Mary married Rudolph in 1861 and they lived at 7 Laverockbank Terrace in Newhaven (not far from Jessfield). After his father's death, her husband became a partner in the Crudelius and Hirst firm at 7/8 Citadel in Leith. He travelled a great deal on business and Mary wrote him frequent long letters, including discussions of ideas and personal matters. Later she used her abilities as a correspondent to pursue her social and political causes.

== Activism and career==
In 1866, Crudelius put her name to one of the earliest petitions to Parliament about votes for women. She went on to commit herself to the cause of education for women, starting in 1867 when she spoke out at a ladies' discussion group called the Edinburgh Essay Society.
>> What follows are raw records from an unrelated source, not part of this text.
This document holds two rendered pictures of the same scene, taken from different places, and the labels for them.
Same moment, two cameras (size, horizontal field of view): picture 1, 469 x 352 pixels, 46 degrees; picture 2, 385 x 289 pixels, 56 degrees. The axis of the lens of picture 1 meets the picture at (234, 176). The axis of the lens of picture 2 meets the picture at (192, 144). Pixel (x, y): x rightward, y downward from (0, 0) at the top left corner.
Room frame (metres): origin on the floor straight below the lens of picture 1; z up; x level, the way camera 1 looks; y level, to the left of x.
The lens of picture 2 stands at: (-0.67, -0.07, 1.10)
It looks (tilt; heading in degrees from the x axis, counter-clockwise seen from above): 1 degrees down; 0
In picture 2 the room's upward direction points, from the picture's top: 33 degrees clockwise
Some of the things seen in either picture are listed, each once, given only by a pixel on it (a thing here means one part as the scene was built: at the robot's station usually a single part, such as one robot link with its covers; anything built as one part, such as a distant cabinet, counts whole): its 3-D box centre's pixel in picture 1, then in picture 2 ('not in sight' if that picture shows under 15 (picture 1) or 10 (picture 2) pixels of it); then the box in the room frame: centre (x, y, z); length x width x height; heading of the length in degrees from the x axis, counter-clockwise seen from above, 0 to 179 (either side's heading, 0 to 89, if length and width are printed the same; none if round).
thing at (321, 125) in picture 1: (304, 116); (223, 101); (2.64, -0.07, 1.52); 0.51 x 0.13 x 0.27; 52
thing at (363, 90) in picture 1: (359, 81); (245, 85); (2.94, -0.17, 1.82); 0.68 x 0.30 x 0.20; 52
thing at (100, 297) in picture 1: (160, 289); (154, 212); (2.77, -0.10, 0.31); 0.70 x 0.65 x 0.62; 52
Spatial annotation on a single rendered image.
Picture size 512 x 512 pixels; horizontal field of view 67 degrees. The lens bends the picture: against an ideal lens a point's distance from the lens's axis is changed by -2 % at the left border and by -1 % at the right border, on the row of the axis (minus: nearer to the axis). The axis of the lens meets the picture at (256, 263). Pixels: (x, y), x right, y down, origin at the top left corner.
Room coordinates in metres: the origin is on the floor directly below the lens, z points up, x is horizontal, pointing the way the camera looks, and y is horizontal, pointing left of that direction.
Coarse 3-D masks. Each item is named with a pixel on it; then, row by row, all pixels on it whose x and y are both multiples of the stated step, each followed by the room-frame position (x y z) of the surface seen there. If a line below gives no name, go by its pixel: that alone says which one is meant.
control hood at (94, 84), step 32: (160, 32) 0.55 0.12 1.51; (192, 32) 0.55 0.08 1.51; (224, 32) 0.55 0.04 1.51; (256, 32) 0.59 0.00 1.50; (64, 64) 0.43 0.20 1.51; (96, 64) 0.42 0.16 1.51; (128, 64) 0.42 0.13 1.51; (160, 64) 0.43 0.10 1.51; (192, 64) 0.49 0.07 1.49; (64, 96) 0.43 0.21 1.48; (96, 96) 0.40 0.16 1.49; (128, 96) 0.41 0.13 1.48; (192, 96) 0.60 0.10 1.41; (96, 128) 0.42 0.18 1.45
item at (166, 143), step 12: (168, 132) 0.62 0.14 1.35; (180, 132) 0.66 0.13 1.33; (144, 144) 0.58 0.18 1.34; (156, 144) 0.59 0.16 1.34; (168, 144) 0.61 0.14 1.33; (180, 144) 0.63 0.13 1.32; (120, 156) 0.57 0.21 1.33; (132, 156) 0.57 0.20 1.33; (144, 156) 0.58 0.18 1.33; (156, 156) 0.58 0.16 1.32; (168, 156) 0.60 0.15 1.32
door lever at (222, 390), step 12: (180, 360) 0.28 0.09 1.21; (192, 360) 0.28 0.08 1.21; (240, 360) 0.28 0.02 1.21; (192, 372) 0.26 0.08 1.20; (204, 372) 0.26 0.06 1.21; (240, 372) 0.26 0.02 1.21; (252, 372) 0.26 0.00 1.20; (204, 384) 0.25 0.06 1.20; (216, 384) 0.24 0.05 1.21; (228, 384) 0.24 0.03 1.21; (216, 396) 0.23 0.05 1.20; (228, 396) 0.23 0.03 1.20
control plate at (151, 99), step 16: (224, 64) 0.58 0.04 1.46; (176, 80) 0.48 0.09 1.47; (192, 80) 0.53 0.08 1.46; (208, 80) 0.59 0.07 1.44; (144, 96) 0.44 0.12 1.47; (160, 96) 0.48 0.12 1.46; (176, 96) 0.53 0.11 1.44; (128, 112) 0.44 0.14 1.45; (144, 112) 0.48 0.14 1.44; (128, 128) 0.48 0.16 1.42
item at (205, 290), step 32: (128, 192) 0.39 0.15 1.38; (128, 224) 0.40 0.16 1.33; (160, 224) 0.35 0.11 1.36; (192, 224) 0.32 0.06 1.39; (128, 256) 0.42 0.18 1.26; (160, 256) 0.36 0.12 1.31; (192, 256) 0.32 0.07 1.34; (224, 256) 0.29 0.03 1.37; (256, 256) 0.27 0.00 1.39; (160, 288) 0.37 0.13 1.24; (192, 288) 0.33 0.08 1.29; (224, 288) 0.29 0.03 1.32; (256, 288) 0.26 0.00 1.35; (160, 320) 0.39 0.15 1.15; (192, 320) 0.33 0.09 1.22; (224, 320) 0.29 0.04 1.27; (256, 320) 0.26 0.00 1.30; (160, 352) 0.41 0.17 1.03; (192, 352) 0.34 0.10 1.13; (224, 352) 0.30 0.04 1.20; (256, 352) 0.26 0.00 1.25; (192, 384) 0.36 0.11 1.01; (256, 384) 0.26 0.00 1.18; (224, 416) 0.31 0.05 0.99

Not long afterwards some of these women, including Crudelius, Madeline Daniell and Sarah Mair, set up the Edinburgh Ladies' Educational Association (ELEA) with the aim of ensuring equal educational opportunities for women.

=== ELEA ===
Crudelius did not want a separate women's college but the admission of women to universities. Nevertheless, she opposed the idea of co-educational classes and went to some trouble to arrange things so as not to attract criticism. Although Sophia Jex-Blake was campaigning during these years for women's medical education alongside men's, the ELEA tried to stay distant, even gaining the support of some of Jex-Blake's enemies. As the group's first secretary, Crudelius was a respected leader and helped steer the association through a few internal disputes and one dispute with the university about details of the plan to offer a university certificate to women passing examinations after attending ELEA lectures.

The association designed its classes according to the university's arts curriculum and to its standards, finding support from several eminent male professors, especially David Masson, who was a strong supporter of Jax-Blake and the Edinburgh Seven, but did not pressure the ELEA to fight for women's admission into British universities, and promoted the Association's objective to provide education for women's "preparing of the mind for the afterlife" rather than for entrance into a profession. 400 women went to Masson's first lecture on English Literature in 1868, with 250 of them staying for the whole series. The certificate was introduced successfully in 1872, though Crudelius hoped there would ultimately be full university degrees for women, but her health had been poor for some time and she did not live to see this happen.

==Death and legacy==
She died on 24 July 1877 and was buried with her father-in-law and mother-in-law in Warriston Cemetery. The grave lies on the main path from the entrance, where the ground level begins to drop. After her death, Rudolph was remarried to Agnes Usher. When he died, many years later, he was buried with Mary and his parents.

Her death was fifteen years before the first Scottish universities opened their doors to women undergraduates in 1892. Her two daughters, Mary and Maud, were educated through the association in the 1880s and for a few years there was a Crudelius Hall of residence for female students. This was replaced by the Masson Hall in 1897. A Memoir of Mrs. Crudelius was published in 1879 containing some of her letters, poems, and ELEA reports she had written.

Crudelius's granddaughter was Edith Burnet who is known as the first British female architect. There is also a plaque to Crudelius in Bristo Square in Edinburgh.